WORK TO COMPLETE: Take the lines below beginning at the line that has "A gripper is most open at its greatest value" and stopping after the line that has "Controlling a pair", and print them exactly as they are, with no other lines.

Records from a dataset:
·····

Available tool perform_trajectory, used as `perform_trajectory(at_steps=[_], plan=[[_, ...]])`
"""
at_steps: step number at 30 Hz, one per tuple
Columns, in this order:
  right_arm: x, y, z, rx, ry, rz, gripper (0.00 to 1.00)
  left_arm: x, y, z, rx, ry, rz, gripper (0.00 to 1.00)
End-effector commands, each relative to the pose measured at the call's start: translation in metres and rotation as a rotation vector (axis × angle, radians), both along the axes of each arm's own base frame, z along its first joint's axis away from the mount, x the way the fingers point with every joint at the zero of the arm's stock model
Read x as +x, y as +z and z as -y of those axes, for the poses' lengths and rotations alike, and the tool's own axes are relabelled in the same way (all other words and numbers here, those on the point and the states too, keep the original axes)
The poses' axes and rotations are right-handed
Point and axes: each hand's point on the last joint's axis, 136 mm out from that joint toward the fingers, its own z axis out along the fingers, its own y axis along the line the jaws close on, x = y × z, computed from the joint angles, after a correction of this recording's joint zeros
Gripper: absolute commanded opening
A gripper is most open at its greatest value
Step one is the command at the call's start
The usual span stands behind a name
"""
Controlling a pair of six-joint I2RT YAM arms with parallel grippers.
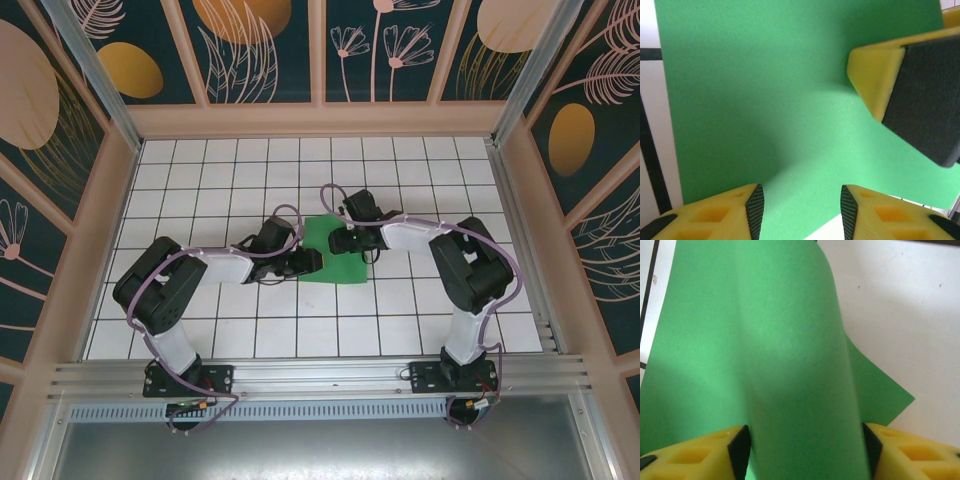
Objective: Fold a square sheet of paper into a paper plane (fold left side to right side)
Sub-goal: Pick up the square sheet of paper from the center of the table.
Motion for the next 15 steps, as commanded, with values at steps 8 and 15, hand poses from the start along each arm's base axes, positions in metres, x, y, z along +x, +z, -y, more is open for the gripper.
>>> perform_trajectory(at_steps=[8, 15], plan=[[-0.017, 0.057, -0.010, 0.209, 0.114, 0.047, 0.39, 0.032, 0.077, -0.022, -0.110, 0.074, 0.197, 0.57], [-0.030, 0.147, -0.006, 0.446, 0.267, 0.237, 0.37, 0.041, 0.155, -0.050, -0.218, 0.050, 0.445, 0.71]])
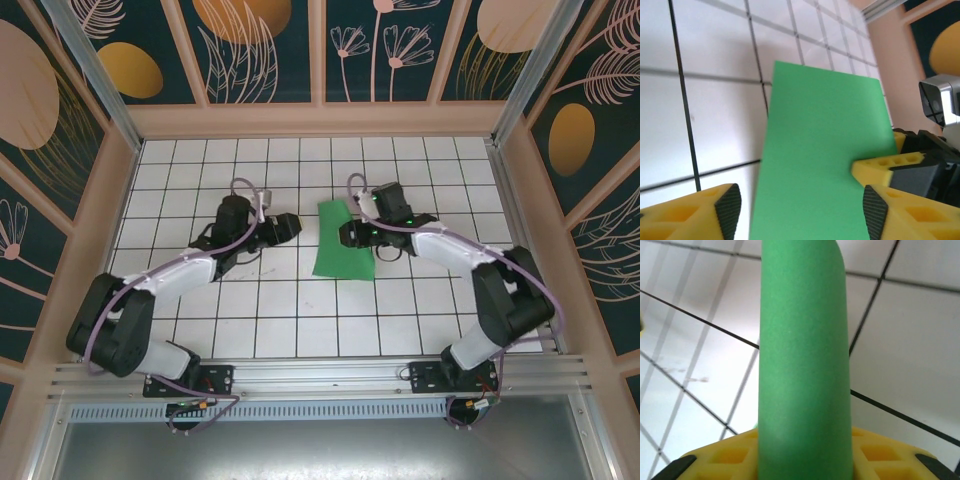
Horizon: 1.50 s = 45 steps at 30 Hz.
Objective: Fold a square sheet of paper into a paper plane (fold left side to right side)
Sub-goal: Pick up the square sheet of paper from the center of the table, then place a square sheet of paper at the center of the table.
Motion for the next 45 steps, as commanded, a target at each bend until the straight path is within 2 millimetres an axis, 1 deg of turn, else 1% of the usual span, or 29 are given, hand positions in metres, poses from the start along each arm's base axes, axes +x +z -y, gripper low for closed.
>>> perform_trajectory(at_steps=[1, 4, 6, 7, 10, 12, 15, 18, 22, 24, 26, 30, 31, 32, 35, 38, 40, 41, 42, 45], plan=[[-0.013, 0.069, -0.010, 0.156, 0.153, 0.187, 0.37, -0.011, 0.044, 0.006, -0.028, -0.112, 0.199, 0.73], [-0.028, 0.111, -0.008, 0.185, 0.218, 0.307, 0.37, -0.025, 0.081, 0.014, -0.074, -0.210, 0.357, 0.77], [-0.040, 0.135, -0.008, 0.210, 0.262, 0.358, 0.37, -0.035, 0.102, 0.019, -0.112, -0.270, 0.453, 0.79], [-0.046, 0.149, -0.008, 0.228, 0.286, 0.384, 0.37, -0.040, 0.112, 0.021, -0.129, -0.300, 0.497, 0.80], [-0.064, 0.181, -0.010, 0.285, 0.353, 0.429, 0.37, -0.049, 0.138, 0.027, -0.172, -0.370, 0.596, 0.81], [-0.074, 0.200, -0.011, 0.322, 0.391, 0.452, 0.37, -0.054, 0.151, 0.032, -0.199, -0.417, 0.643, 0.82], [-0.090, 0.223, -0.013, 0.378, 0.449, 0.480, 0.37, -0.059, 0.164, 0.037, -0.225, -0.478, 0.684, 0.83], [-0.101, 0.238, -0.015, 0.421, 0.493, 0.495, 0.37, -0.067, 0.175, 0.041, -0.256, -0.534, 0.722, 0.83], [-0.103, 0.242, -0.015, 0.433, 0.499, 0.501, 0.37, -0.081, 0.186, 0.048, -0.293, -0.606, 0.766, 0.82], [-0.101, 0.240, -0.015, 0.429, 0.489, 0.502, 0.37, -0.084, 0.187, 0.050, -0.297, -0.622, 0.771, 0.77], [-0.097, 0.239, -0.014, 0.419, 0.467, 0.507, 0.38, -0.083, 0.187, 0.051, -0.296, -0.613, 0.767, 0.64], [-0.084, 0.233, -0.007, 0.378, 0.390, 0.520, 0.39, -0.077, 0.182, 0.050, -0.293, -0.577, 0.741, 0.29], [-0.082, 0.232, -0.004, 0.372, 0.375, 0.521, 0.39, -0.076, 0.181, 0.050, -0.291, -0.570, 0.737, 0.23], [-0.079, 0.230, -0.002, 0.366, 0.357, 0.519, 0.39, -0.075, 0.180, 0.050, -0.289, -0.562, 0.733, 0.16], [-0.072, 0.227, 0.006, 0.349, 0.307, 0.519, 0.40, -0.072, 0.173, 0.049, -0.273, -0.541, 0.716, 0.04], [-0.067, 0.220, 0.013, 0.324, 0.260, 0.516, 0.48, -0.065, 0.165, 0.049, -0.252, -0.513, 0.682, 0.00], [-0.061, 0.216, 0.019, 0.290, 0.212, 0.516, 0.52, -0.055, 0.156, 0.049, -0.223, -0.477, 0.633, 0.00], [-0.056, 0.211, 0.023, 0.265, 0.179, 0.514, 0.55, -0.047, 0.147, 0.049, -0.192, -0.447, 0.587, 0.00], [-0.051, 0.206, 0.028, 0.234, 0.138, 0.511, 0.61, -0.039, 0.136, 0.049, -0.159, -0.423, 0.539, 0.00], [-0.034, 0.189, 0.046, 0.136, 0.009, 0.497, 0.71, -0.024, 0.107, 0.050, -0.096, -0.393, 0.419, 0.00]])
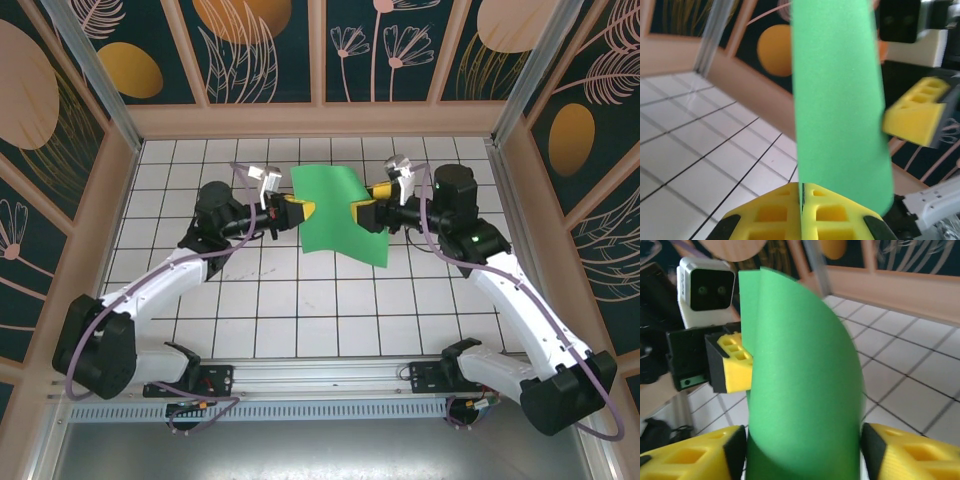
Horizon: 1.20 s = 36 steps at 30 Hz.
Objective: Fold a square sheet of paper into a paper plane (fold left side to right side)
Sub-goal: Place a square sheet of paper at the center of the table, then first fold in half a square sheet of paper at the center of the table.
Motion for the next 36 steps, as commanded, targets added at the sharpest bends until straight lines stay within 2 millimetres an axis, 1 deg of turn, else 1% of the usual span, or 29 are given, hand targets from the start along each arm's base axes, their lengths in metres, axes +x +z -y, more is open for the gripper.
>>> perform_trajectory(at_steps=[1, 3, 5, 7, 8, 10, 11, 12, 13, 15, 16, 18, 21, 25, 27, 32, 36], plan=[[0.021, -0.024, 0.029, -0.090, -0.213, -0.030, 0.72, 0.023, -0.040, 0.000, 0.118, 0.079, -0.139, 0.00], [0.026, -0.036, 0.037, -0.118, -0.267, -0.056, 0.76, 0.031, -0.063, 0.002, 0.161, 0.093, -0.213, 0.00], [0.028, -0.046, 0.041, -0.132, -0.295, -0.082, 0.77, 0.039, -0.084, 0.004, 0.200, 0.103, -0.275, 0.00], [0.028, -0.055, 0.044, -0.137, -0.318, -0.108, 0.77, 0.046, -0.108, 0.006, 0.246, 0.114, -0.344, 0.00], [0.029, -0.060, 0.046, -0.138, -0.329, -0.122, 0.77, 0.049, -0.120, 0.006, 0.268, 0.121, -0.376, 0.00], [0.029, -0.070, 0.047, -0.137, -0.341, -0.152, 0.77, 0.053, -0.150, 0.004, 0.322, 0.140, -0.448, 0.00], [0.029, -0.075, 0.047, -0.134, -0.349, -0.167, 0.77, 0.060, -0.154, 0.006, 0.336, 0.152, -0.460, 0.00], [0.029, -0.081, 0.047, -0.129, -0.354, -0.186, 0.76, 0.062, -0.171, 0.005, 0.367, 0.162, -0.492, 0.00], [0.029, -0.087, 0.047, -0.124, -0.357, -0.206, 0.75, 0.064, -0.182, 0.004, 0.388, 0.170, -0.516, 0.00], [0.030, -0.102, 0.044, -0.109, -0.362, -0.261, 0.64, 0.068, -0.206, 0.000, 0.438, 0.201, -0.562, 0.00], [0.030, -0.108, 0.043, -0.101, -0.360, -0.285, 0.60, 0.069, -0.215, -0.003, 0.463, 0.214, -0.578, 0.00], [0.031, -0.126, 0.038, -0.094, -0.352, -0.349, 0.49, 0.072, -0.231, -0.007, 0.512, 0.238, -0.595, 0.00], [0.034, -0.151, 0.030, -0.096, -0.337, -0.429, 0.32, 0.076, -0.244, -0.011, 0.559, 0.257, -0.602, 0.00], [0.046, -0.181, 0.024, -0.121, -0.347, -0.508, 0.07, 0.079, -0.251, -0.013, 0.604, 0.261, -0.601, 0.00], [0.053, -0.192, 0.022, -0.139, -0.353, -0.535, 0.00, 0.079, -0.252, -0.013, 0.612, 0.259, -0.603, 0.00], [0.070, -0.224, 0.011, -0.185, -0.343, -0.609, 0.00, 0.081, -0.253, -0.013, 0.633, 0.252, -0.599, 0.00], [0.084, -0.250, 0.007, -0.225, -0.357, -0.656, 0.00, 0.083, -0.255, -0.013, 0.650, 0.247, -0.600, 0.00]])
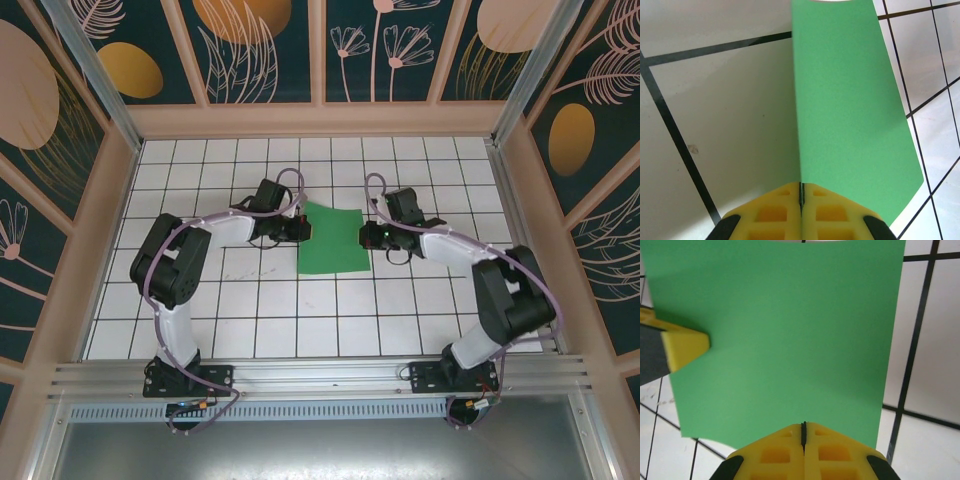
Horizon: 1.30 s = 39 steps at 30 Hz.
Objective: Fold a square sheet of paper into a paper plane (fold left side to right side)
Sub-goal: First fold in half a square sheet of paper at the center of the table.
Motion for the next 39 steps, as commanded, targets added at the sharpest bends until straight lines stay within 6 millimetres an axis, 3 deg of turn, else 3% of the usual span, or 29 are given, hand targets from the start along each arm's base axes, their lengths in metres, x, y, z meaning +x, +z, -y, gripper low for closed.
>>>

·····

ANSWER SECTION:
A gripper is most open at its greatest value
Step one is the command at the call's start
The usual span stands behind a name
"""
Controlling a pair of six-joint I2RT YAM arms with parallel grippers.

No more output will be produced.